In President Layton’s opinion, missionaries should be sent to the benighted wilds. He himself feels unfitted for such service, but will follow his pioneers and reap the harvest they are to sow.
For Layton is a snipe-hunter. Where their morality is higher snipes are powerless against his wiles. But the Blackfoot snipes, being below standard, foiled the trapper.
Why, they hid in the Blackfoot woods and laughed, literally jeered, while Layton sat in the darkness for more than an hour and with skill which those who know him say is truly inimitable played “Nearer My God to Thee,” on his harmonica, tune and instrument to which more enlightened snipes have been surprisingly susceptible.
Snipes of Montana must be educated into more lively appreciation of such music, Layton thinks. The men of Europe have been led into battle by similar strains; why, then, should not snipes follow a sweet harmonica to destruction in a sack? It is argued.
That this end may be achieved, Layton will open the membership rolls of his society today.
The other participants in the University of Montana foresters’ field trip returned with Layton yesterday noon. The circumstances which aroused Layton to organizing zeal provoked rude mirth in them. They were still howling with glee when they reached the campus.
Layton, they say, went wild with enthusiasm when one of the party suggested that last Saturday night be spent in the woods at hunting snipes. Daniel Boone was a busher beside him, Layton proclaimed. He wanted to bet that he could bag more snipes in an hour than the others of the party could trap in a week. To all objections he offered similar arguments until the others were induced to let him hold the sack, a duty of greatest importance, Layton was warned.
Layton laughed at the warning and grabbed the sack.
Five miles from camp in a lonesome gully the hunters established sack and sacker. A candle was lit and placed in the bagger’s hand as a lure to the foolish snipe. To this attraction, music, charmer of savage beasts, was added, when Layton bragged that he could make a mouth-harp talk.

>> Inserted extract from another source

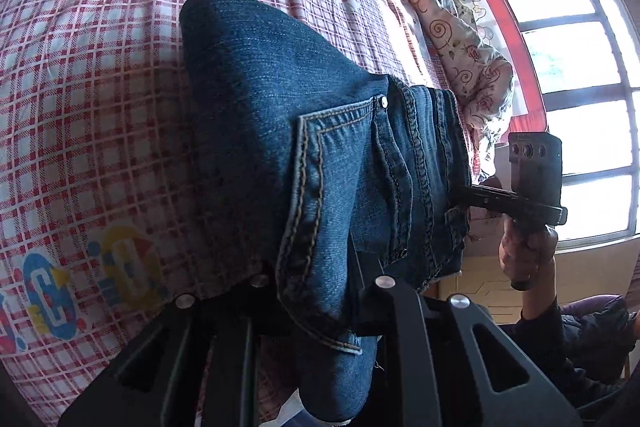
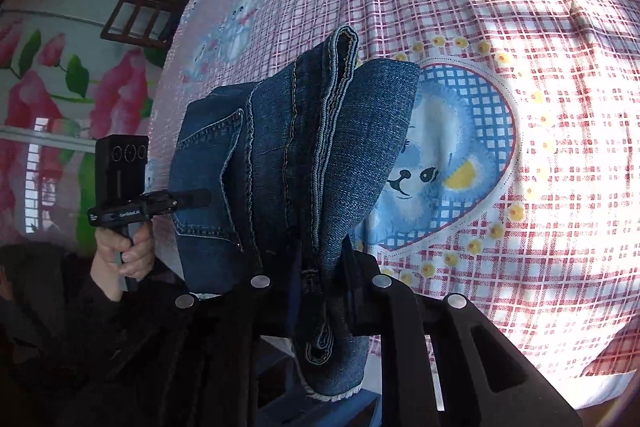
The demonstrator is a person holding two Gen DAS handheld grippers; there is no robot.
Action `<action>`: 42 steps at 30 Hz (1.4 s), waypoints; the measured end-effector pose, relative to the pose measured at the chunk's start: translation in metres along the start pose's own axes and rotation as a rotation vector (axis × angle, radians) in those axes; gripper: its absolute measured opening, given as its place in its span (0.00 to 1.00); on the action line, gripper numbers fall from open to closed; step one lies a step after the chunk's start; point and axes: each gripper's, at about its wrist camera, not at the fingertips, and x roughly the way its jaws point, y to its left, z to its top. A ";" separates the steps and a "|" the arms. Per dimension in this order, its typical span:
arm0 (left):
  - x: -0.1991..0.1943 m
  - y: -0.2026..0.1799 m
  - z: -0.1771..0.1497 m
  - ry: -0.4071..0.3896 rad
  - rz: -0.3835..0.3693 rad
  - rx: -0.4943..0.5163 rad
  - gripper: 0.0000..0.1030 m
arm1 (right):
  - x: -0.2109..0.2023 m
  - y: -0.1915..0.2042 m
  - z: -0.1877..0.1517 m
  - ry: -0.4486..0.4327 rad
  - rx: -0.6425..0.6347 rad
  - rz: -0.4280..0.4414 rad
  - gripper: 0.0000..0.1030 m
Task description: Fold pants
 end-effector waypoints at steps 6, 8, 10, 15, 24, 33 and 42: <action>-0.052 -0.017 0.004 -0.088 0.075 0.094 0.15 | -0.007 0.035 0.027 -0.031 -0.043 0.037 0.15; -0.074 -0.017 0.013 -0.112 0.085 0.106 0.15 | -0.002 0.049 0.046 -0.039 -0.052 0.055 0.15; -0.093 -0.012 0.026 -0.128 0.108 0.112 0.15 | 0.006 0.061 0.067 -0.044 -0.064 0.063 0.15; -0.120 0.022 0.069 -0.137 0.156 0.068 0.15 | 0.040 0.080 0.124 -0.030 -0.059 0.052 0.15; -0.102 0.096 0.124 -0.084 0.185 -0.020 0.16 | 0.098 0.074 0.184 0.021 0.004 0.016 0.15; -0.079 0.109 0.132 -0.069 0.127 -0.057 0.21 | 0.115 0.040 0.177 0.045 0.061 0.020 0.15; -0.103 0.127 0.098 -0.176 0.196 -0.100 0.45 | 0.101 0.012 0.160 0.002 0.088 -0.026 0.35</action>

The game was simple, the beaters explained. Frightened from their lairs by the noise of the prowlers, the snipe would rush into the open air. The light of the candle and the soulful strains of the harmonica would attract them from the dark as ball games lure students from afternoon laboratories. Intoxicated by glare and harmony, the snipes would reel helplessly into the bag, where taps from a club would make provender of them.

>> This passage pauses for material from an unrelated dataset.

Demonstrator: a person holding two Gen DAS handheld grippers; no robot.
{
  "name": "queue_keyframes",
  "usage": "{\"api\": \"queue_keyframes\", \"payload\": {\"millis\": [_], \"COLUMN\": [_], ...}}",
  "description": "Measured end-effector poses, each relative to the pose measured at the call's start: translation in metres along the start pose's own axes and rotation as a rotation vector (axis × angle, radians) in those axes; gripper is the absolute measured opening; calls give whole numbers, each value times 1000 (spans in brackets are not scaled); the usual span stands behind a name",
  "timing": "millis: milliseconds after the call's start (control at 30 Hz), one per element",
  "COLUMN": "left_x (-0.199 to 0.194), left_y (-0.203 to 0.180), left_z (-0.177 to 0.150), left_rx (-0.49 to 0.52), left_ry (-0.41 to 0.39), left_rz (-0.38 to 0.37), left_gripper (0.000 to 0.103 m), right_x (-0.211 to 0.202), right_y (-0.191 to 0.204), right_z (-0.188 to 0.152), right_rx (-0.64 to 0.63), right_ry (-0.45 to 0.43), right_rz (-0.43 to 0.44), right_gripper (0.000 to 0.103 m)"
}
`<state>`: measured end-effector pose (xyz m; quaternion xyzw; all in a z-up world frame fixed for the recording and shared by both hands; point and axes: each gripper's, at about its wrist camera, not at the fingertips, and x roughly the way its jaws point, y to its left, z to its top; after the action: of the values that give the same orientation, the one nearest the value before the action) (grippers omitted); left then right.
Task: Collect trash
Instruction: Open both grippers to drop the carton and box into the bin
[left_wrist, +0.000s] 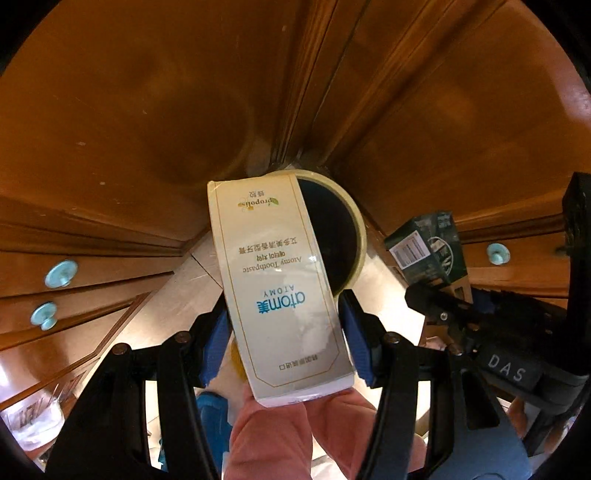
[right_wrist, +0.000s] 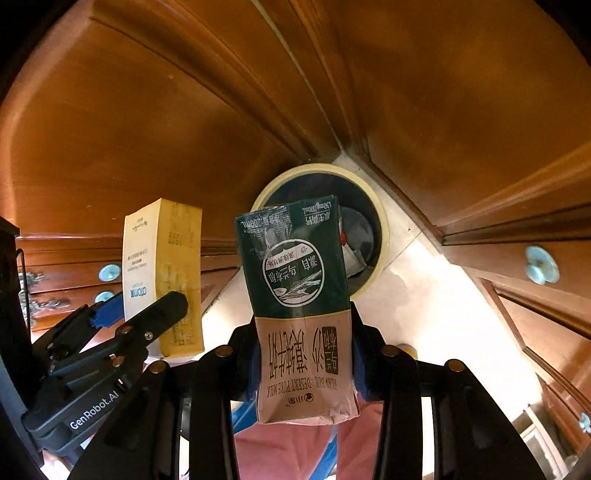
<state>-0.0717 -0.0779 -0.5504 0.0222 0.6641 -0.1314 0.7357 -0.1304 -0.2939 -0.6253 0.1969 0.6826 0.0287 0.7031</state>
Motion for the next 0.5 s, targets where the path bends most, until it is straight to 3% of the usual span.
{"api": "queue_keyframes", "payload": {"millis": [367, 500], "left_x": [28, 26], "left_y": [4, 3], "left_z": [13, 13], "left_rx": [23, 24], "left_ry": [17, 15], "left_rz": [13, 21], "left_gripper": [56, 61], "right_x": [28, 29], "right_y": [10, 11], "right_z": [34, 43], "right_rx": [-33, -49], "right_ry": [10, -7], "right_rz": [15, 9], "right_gripper": [41, 53]}}
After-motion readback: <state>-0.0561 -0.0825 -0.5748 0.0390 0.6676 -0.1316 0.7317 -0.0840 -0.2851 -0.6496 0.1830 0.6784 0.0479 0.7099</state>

Layton gulped in this valuable information, propped up the sack, put the candle in front of it and began “Nearer My God to Thee” on his harmonica.
Thus his companions left him as they started out to do the beating. And beating is what they did, too – straight for camp.

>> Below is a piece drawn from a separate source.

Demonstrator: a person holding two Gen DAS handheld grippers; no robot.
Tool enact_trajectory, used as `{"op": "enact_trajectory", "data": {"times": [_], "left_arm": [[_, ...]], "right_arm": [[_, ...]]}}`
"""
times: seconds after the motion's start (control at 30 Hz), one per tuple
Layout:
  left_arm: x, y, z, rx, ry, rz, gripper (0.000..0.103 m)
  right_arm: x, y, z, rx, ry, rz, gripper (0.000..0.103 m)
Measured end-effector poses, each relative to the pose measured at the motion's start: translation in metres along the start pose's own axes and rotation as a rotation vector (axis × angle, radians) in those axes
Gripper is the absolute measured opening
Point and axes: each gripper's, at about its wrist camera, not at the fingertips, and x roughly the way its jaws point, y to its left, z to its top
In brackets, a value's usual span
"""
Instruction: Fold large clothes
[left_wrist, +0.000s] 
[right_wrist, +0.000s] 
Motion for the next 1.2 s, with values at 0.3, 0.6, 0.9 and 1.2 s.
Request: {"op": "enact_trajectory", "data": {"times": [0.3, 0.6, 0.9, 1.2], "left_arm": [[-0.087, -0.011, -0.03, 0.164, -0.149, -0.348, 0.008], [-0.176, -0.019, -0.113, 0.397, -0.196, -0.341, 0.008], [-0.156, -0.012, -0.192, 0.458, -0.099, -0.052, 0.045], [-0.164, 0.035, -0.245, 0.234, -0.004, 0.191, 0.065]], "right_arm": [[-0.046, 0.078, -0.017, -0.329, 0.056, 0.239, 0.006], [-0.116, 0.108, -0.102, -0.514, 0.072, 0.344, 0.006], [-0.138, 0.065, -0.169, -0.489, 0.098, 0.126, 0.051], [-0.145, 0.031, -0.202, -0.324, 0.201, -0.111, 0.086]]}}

At midnight Layton had not come home. The campers became alarmed and started out in search of him. Just outside the camp they met him, wallowing helplessly beside the river bank, sack and club and mouth-harp gone and not a snipe in sight.
Religious instruction for the snipes would remedy matters, Layton says, though disinterested hearers of his tale have vainly urged that missionary work among animals nearer home would be more effective.
The above story appeared in The Daily Missoulian on May 6, 1915.